4000 Euro pro Jahr abzugsfähig

Wesentlicher Teil des "Gesetzes zur steuerlichen Förderung von Wachstum und Beschäftigung" sind die Steuererleichterungen für Eltern. Alleinerzieher und Paare, bei denen beide im Beruf stehen, können rückwirkend vom 1. Januar 2006 jährlich maximal 4000 Euro für Kinder bis zu 14 Jahren absetzen. Familien, bei denen nur einer verdient, sollen in der Regel nur die Kosten für Kinder zwischen drittem und sechstem Lebensjahr beim Fiskus geltend machen können.

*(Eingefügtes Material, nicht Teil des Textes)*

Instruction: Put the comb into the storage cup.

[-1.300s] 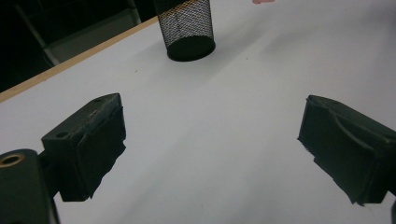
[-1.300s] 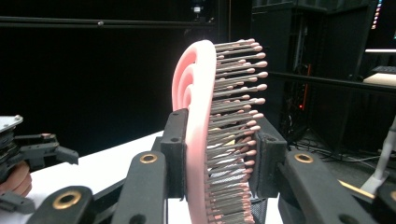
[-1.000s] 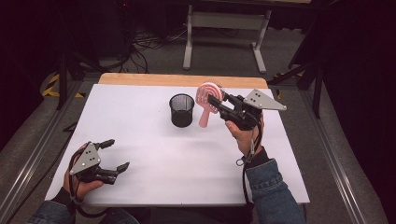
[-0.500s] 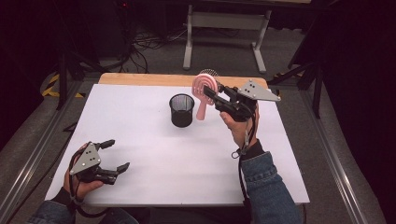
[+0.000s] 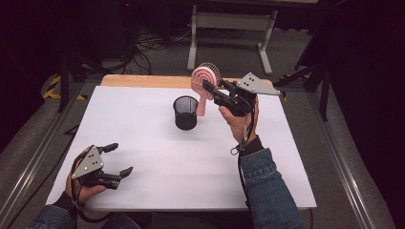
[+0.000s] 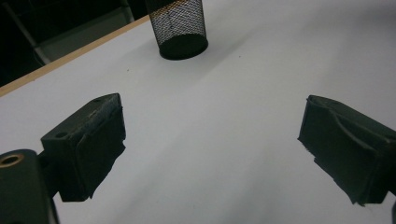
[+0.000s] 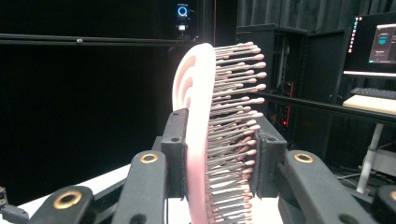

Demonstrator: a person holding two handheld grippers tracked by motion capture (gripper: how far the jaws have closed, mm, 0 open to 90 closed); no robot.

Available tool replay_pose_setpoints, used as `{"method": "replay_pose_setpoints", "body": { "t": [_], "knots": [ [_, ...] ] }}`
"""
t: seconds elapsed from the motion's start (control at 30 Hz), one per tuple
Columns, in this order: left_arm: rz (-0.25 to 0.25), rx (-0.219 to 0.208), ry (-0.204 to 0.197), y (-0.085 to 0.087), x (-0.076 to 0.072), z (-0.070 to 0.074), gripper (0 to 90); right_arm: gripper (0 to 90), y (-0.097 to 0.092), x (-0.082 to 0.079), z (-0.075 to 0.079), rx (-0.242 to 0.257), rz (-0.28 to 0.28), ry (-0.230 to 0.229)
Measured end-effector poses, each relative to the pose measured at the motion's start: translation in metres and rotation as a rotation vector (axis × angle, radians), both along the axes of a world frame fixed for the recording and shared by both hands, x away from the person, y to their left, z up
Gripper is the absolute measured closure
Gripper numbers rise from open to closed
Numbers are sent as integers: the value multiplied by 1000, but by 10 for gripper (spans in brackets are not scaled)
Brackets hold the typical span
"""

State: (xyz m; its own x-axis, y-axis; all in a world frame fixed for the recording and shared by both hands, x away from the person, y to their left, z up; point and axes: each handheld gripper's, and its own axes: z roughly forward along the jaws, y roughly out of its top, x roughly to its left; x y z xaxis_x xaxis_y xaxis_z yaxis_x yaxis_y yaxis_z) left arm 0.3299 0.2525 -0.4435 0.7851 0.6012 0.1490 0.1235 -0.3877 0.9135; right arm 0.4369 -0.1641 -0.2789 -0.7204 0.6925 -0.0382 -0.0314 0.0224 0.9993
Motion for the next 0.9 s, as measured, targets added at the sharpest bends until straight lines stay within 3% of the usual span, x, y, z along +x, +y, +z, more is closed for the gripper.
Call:
{"method": "replay_pose_setpoints", "body": {
  "t": [0.7, 0.9],
  "knots": [
    [-3, -10, 5, 2, 0, 0, 81, 648, 17, 19, 2, 15, -1, -1],
    [-2, -13, -4, 3, 0, 1, 81, 649, 23, 27, -2, 14, -27, -5]
  ]
}}
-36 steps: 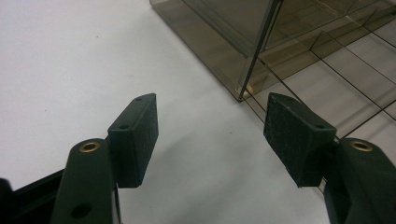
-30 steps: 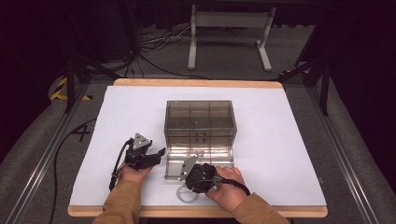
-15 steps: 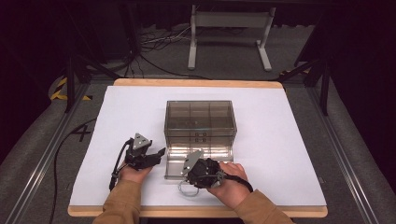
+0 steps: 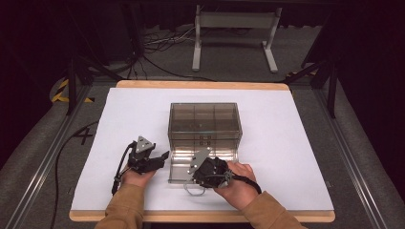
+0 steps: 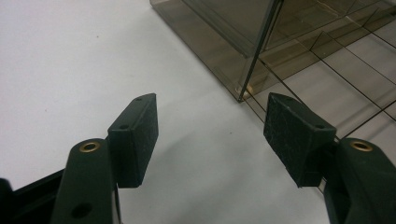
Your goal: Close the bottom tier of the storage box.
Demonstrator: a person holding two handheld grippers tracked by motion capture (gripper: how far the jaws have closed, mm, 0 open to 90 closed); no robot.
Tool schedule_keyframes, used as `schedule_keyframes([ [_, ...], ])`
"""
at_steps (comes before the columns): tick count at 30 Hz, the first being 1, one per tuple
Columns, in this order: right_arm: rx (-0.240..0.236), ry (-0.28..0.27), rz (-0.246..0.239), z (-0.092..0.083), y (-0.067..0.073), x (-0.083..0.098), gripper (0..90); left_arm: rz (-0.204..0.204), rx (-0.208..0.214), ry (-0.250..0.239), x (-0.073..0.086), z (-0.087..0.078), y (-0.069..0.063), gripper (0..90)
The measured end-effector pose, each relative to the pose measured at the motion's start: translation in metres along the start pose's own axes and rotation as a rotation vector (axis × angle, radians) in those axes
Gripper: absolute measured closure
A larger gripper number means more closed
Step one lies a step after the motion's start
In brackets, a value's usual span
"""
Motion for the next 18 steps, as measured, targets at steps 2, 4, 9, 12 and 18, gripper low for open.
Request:
schedule_keyframes([
  [2,0.003,0.001,0.001,-0.002,-0.004,0.000,86.6,-0.001,0.001,-0.002,0.000,0.000,0.000,36.1],
  [4,0.010,0.001,0.008,-0.003,-0.006,0.000,86.6,-0.001,0.001,-0.001,0.000,0.000,0.000,36.1],
  [9,0.020,0.006,0.022,-0.006,-0.012,0.000,86.7,-0.001,0.001,-0.002,0.000,0.000,0.000,36.1],
  [12,0.029,0.009,0.033,-0.007,-0.016,0.000,86.7,0.000,0.001,-0.001,0.000,0.000,0.000,36.1],
  [18,0.038,0.011,0.041,-0.008,-0.023,0.002,86.6,0.001,0.001,-0.001,0.000,0.000,0.000,36.1],
])
Point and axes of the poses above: each handheld gripper's, and its own axes: z roughly forward along the jaws, x roughly out of its underside, y roughly to its left, the point moved 8 cm from there along z, roughly forward along the jaws, and after that the axes turned 10 degrees about x, right-handed, at the moved point
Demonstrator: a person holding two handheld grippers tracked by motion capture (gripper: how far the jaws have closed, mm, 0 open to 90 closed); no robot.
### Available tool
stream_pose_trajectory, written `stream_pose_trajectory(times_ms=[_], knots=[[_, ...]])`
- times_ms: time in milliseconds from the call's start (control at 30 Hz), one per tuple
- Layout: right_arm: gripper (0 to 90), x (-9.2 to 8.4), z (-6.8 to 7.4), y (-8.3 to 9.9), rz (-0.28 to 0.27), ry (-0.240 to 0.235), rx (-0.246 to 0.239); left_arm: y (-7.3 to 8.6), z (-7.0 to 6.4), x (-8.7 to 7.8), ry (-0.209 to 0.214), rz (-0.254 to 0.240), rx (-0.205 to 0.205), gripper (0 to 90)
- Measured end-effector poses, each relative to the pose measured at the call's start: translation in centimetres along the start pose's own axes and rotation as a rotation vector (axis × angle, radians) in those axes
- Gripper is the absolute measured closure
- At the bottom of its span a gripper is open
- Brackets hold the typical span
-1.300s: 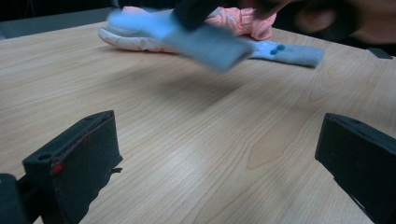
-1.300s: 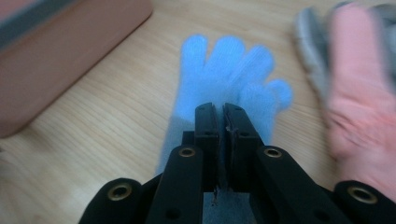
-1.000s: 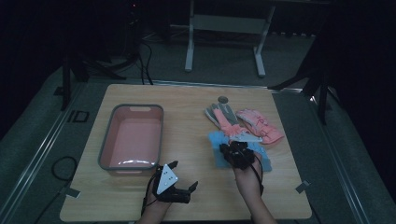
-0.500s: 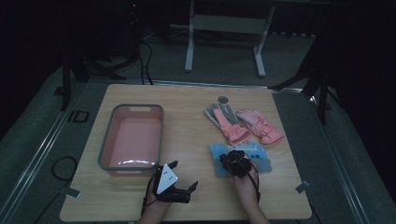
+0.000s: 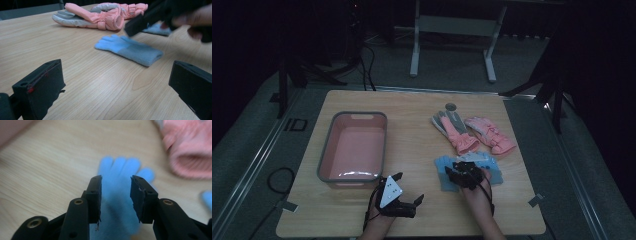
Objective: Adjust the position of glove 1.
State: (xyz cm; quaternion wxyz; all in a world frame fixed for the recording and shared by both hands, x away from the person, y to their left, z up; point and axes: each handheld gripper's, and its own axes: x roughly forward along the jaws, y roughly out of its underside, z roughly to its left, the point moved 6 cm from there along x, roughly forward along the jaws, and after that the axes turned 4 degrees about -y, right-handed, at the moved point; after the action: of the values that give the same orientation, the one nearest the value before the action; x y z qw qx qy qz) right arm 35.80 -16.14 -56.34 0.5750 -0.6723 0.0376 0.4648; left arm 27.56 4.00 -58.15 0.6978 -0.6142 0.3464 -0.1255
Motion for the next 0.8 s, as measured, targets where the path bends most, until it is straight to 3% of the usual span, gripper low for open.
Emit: stream_pose_trajectory(times_ms=[67,133,233,467,667,800], knots=[[60.7,-0.9,-1.1,-0.6,-0.001,-0.003,-0.045,0.0,0.0,0.0,0.001,-0.001,-0.001,0.0],[62.3,-1.7,-2.4,-0.8,-0.002,-0.04,-0.053,0.0,0.0,0.0,0.0,-0.001,0.0,0.0],[64.7,-2.9,-5.0,-0.9,0.006,-0.02,-0.077,0.0,0.0,0.0,0.0,-0.001,-0.002,0.0],[66.8,-5.5,-11.0,0.2,0.017,0.016,-0.052,0.0,0.0,0.0,-0.004,-0.001,-0.002,0.0],[65.1,-5.3,-12.8,2.2,0.062,-0.028,-0.064,0.0,0.0,0.0,-0.006,0.0,-0.002,0.0],[64.5,-4.0,-13.8,3.4,0.074,-0.063,-0.067,0.0,0.0,0.0,-0.007,0.0,-0.004,0.0]])
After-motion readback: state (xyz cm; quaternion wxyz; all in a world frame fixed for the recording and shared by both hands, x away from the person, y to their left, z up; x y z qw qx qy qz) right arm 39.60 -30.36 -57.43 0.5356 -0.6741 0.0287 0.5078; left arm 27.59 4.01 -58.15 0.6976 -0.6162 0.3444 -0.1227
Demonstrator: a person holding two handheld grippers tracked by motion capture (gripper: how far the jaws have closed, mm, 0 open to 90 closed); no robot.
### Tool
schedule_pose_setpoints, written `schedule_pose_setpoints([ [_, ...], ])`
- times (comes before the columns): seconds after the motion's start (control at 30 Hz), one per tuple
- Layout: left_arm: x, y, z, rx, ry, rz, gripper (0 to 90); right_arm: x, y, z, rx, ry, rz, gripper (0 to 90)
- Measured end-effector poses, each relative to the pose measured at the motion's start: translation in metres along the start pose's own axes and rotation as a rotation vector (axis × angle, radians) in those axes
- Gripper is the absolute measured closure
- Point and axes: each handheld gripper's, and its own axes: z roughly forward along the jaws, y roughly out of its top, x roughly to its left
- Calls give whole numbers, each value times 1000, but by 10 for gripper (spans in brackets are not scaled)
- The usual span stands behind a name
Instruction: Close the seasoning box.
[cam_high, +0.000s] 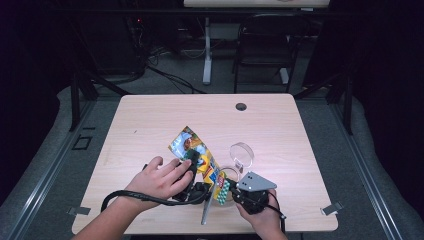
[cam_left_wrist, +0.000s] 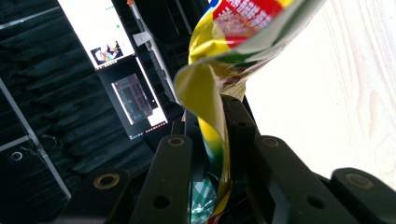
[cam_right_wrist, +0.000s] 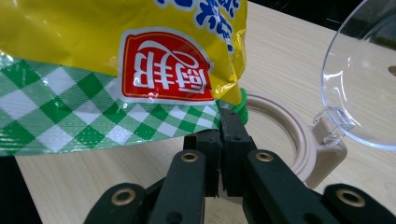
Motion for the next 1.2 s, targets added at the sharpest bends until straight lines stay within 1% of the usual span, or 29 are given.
schedule_pose_setpoints([
  [0.03,1,0,0,1,-11,-1,829,0,0,0,-3,0,2,882],
  [0.13,2,1,-1,1,3,9,830,1,0,0,-6,0,4,882],
  [0.27,3,1,-2,0,-5,5,840,1,0,0,-5,0,2,882],
  [0.3,4,1,-2,-6,-6,15,841,1,0,0,-4,0,0,882],
  [0.33,4,1,-2,-6,-6,15,841,1,0,0,-5,0,1,882],
  [0.37,3,1,-2,-7,-13,1,842,0,0,0,-5,0,2,882],
  [0.4,3,1,-2,-9,-4,3,843,0,0,-1,-5,0,4,882],
  [0.5,4,2,-2,-3,-4,14,845,0,0,-1,-4,0,3,882],
  [0.53,5,2,-3,-4,-15,14,845,0,0,-1,-4,0,4,882],
  [0.6,5,2,-3,-5,-10,14,845,0,0,-1,-5,2,5,882],
  [0.63,6,3,-3,-10,-1,25,846,0,0,-1,-7,5,5,882],
  [0.9,7,2,-3,-15,-6,24,847,0,0,-2,-7,6,5,882],
  [0.93,6,2,-3,-15,-13,10,847,0,0,-2,-7,3,5,882],
  [1.0,7,3,-3,-16,-13,13,847,0,0,-1,-6,8,7,882],
  [1.1,8,3,-2,-18,-9,29,848,0,0,-2,-4,7,7,882],
  [1.17,8,4,-3,-17,-13,30,848,-1,0,-2,0,5,6,882],
  [1.2,8,4,-3,-19,-19,20,848,-1,-1,-2,1,5,7,882],
])
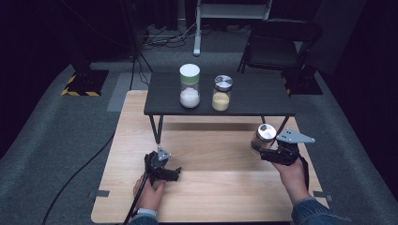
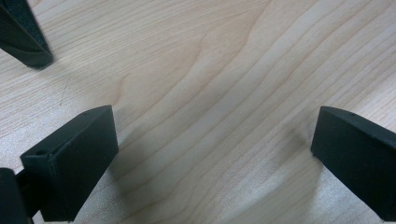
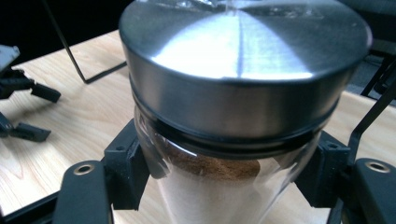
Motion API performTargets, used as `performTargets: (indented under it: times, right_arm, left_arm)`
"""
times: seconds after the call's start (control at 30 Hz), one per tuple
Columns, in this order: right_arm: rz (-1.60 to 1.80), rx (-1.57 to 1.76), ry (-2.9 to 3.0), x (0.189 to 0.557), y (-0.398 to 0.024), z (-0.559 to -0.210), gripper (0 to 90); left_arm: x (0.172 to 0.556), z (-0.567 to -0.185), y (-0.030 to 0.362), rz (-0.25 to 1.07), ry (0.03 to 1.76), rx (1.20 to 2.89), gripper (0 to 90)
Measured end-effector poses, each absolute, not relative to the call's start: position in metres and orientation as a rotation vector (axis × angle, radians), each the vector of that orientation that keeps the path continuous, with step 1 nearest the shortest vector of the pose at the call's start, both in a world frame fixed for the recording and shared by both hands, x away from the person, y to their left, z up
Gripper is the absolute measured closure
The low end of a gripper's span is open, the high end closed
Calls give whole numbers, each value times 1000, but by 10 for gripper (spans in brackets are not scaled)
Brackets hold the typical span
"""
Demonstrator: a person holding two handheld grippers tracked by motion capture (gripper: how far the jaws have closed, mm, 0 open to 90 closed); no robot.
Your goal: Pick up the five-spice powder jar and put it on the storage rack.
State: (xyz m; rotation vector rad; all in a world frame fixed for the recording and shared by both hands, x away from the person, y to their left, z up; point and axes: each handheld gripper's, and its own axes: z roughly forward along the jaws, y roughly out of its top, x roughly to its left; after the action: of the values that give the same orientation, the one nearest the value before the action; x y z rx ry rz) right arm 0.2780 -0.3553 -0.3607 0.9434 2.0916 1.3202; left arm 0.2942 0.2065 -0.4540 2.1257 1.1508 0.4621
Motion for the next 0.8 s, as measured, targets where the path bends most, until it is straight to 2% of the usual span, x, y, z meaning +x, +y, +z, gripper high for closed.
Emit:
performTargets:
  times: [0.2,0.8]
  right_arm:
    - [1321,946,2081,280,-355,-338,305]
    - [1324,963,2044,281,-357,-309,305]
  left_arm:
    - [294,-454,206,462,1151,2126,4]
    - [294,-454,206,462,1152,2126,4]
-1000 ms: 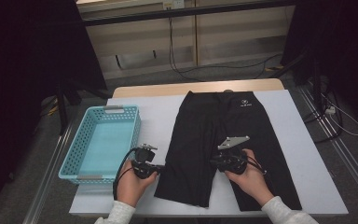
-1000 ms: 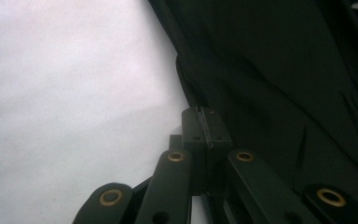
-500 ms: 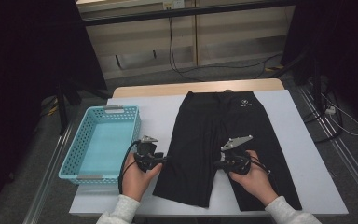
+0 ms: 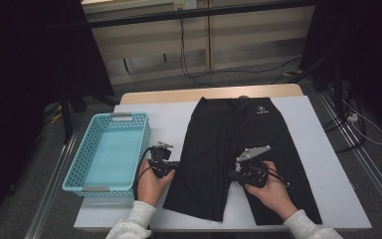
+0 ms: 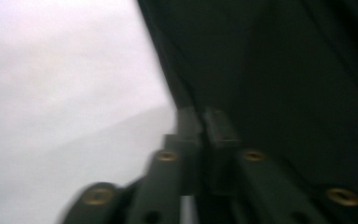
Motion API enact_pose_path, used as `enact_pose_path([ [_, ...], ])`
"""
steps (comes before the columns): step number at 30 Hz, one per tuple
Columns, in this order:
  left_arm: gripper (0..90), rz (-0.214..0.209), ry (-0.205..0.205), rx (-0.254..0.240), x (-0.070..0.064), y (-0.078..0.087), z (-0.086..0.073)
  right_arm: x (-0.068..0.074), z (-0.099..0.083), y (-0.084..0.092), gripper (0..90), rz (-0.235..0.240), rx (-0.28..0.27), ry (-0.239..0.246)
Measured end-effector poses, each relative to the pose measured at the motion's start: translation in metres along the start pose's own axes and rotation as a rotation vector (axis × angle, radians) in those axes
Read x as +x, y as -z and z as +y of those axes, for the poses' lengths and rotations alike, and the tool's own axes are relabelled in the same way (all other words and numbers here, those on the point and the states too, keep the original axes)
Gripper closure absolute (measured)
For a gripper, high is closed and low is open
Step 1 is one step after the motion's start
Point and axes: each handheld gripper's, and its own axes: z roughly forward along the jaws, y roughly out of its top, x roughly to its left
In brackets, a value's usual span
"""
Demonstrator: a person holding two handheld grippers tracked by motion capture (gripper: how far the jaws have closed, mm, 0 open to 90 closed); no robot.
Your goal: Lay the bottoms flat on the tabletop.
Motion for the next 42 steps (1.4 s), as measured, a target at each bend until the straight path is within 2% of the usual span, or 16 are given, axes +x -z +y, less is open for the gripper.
enact_pose_path([
  [4,89.8,0.002,-0.004,-0.029,0.002,0.000,0.002,0.005,0.002,0.005,77.2,0.007,-0.036,0.000],
  [6,89.9,0.000,-0.015,-0.066,0.003,0.000,0.003,0.008,0.004,0.003,70.2,0.028,-0.044,-0.003],
  [8,89.9,0.022,-0.036,-0.092,0.002,0.000,0.004,0.011,0.005,-0.001,69.1,0.080,-0.036,-0.020],
  [9,89.8,0.021,-0.039,-0.102,0.002,-0.001,0.005,0.012,0.005,-0.004,68.0,0.084,-0.026,-0.019],
  [11,89.5,0.024,-0.045,-0.080,0.002,-0.006,0.005,0.015,0.006,-0.006,66.9,0.079,-0.018,-0.001],
  [15,89.4,0.022,-0.050,-0.058,0.002,-0.009,0.004,0.019,0.007,-0.010,57.6,0.076,-0.011,0.008],
  [20,89.8,0.054,-0.057,-0.054,0.002,-0.007,0.004,0.025,0.006,-0.014,63.3,0.039,-0.019,0.068],
  [22,89.8,0.051,-0.048,-0.052,0.003,-0.006,0.004,0.028,0.007,-0.015,74.1,0.006,-0.016,0.104],
  [25,90.0,0.045,-0.034,-0.048,0.006,-0.005,0.003,0.027,0.007,-0.016,90.0,0.028,-0.010,0.111],
  [29,90.0,0.044,-0.039,-0.030,0.005,-0.003,0.003,0.022,0.008,-0.013,90.0,0.069,0.016,0.090],
  [32,90.0,0.038,-0.039,-0.013,0.005,0.001,0.001,0.021,0.005,-0.006,90.0,0.083,0.051,0.108],
  [35,90.0,0.030,-0.035,-0.023,0.007,0.003,0.000,0.018,0.000,-0.002,90.0,0.095,0.048,0.096],
  [38,87.8,0.016,-0.020,-0.032,0.007,0.003,0.000,0.016,-0.001,-0.001,89.2,0.092,0.019,0.104],
  [39,85.4,0.008,-0.015,-0.039,0.006,0.003,0.000,0.016,-0.001,0.000,85.8,0.101,0.002,0.101],
  [40,79.4,0.002,-0.012,-0.051,0.006,0.004,0.000,0.016,0.000,0.001,78.0,0.109,-0.027,0.097],
  [42,62.9,0.009,-0.032,-0.072,0.007,0.006,0.000,0.015,0.002,0.006,67.3,0.091,-0.078,0.090],
])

Auch Handwerkerleistungen werden gefördert. Arbeiten, die dem Erhalt und der Modernisierung von Gebäuden dienen, können zum Teil von der Steuer abgesetzt werden. Für Firmen, die in Maschinen oder andere Wirtschaftsgüter investieren, sollen Abschreibungsregeln verbessert werden. Kleinere Firmen können sich über gelockerte Regeln bei der Umsatzsteuer freuen, Binnenschiffern wird es steuerlich leichter gemacht, ihre Flotte zu modernisieren.

Das Gesamtpaket führt nach Angaben des Finanzministeriums dazu, dass Bund, Länder und Kommunen in diesem Jahr 2,8 Milliarden Euro weniger einnehmen. 2007 werden Ausfälle von 5,65 Milliarden Euro erwartet, im Jahr 2008 rund 6,5 Milliarden Euro.

Zocken mit Umsatzsteuer

Das "Gesetz zur Eindämmung missbräuchlicher Steuergestaltungen" verschärft das Steuerprivileg für Dienstwagen - was vor allem in der Wirtschaft auf Widerstand gestoßen war. Selbstständige müssen nachweisen, dass sie den Dienstwagen zu mehr als 50 Prozent betrieblich nutzen, um auch künftig in den Genuss des ermäßigten Steuersatzes zu kommen. Die Maßnahme soll unbürokratisch umgesetzt werden.

Im Streit um die steuerliche Gleichbehandlung öffentlicher Spielbanken und gewerblicher Glücksspielanbieter hatten die Länder die Forderung zurückgezogen, eine Spieleinsatzsteuer zu kassieren. Beschlossen wurde jetzt, dass auch öffentliche Casinos umsatzsteuerpflichtig sein sollen. Zum Gesetzespaket gehört auch, dass Anschaffungskosten für Wertpapiere und Grundstücke erst zum Zeitpunkt der Veräußerung beziehungsweise Entnahme steuerlich geltend gemacht werden können. Der Verkauf von Tankquittungen und Belegen, etwa bei Internetauktionen, kann mit bis zu 5000 Euro bestraft werden.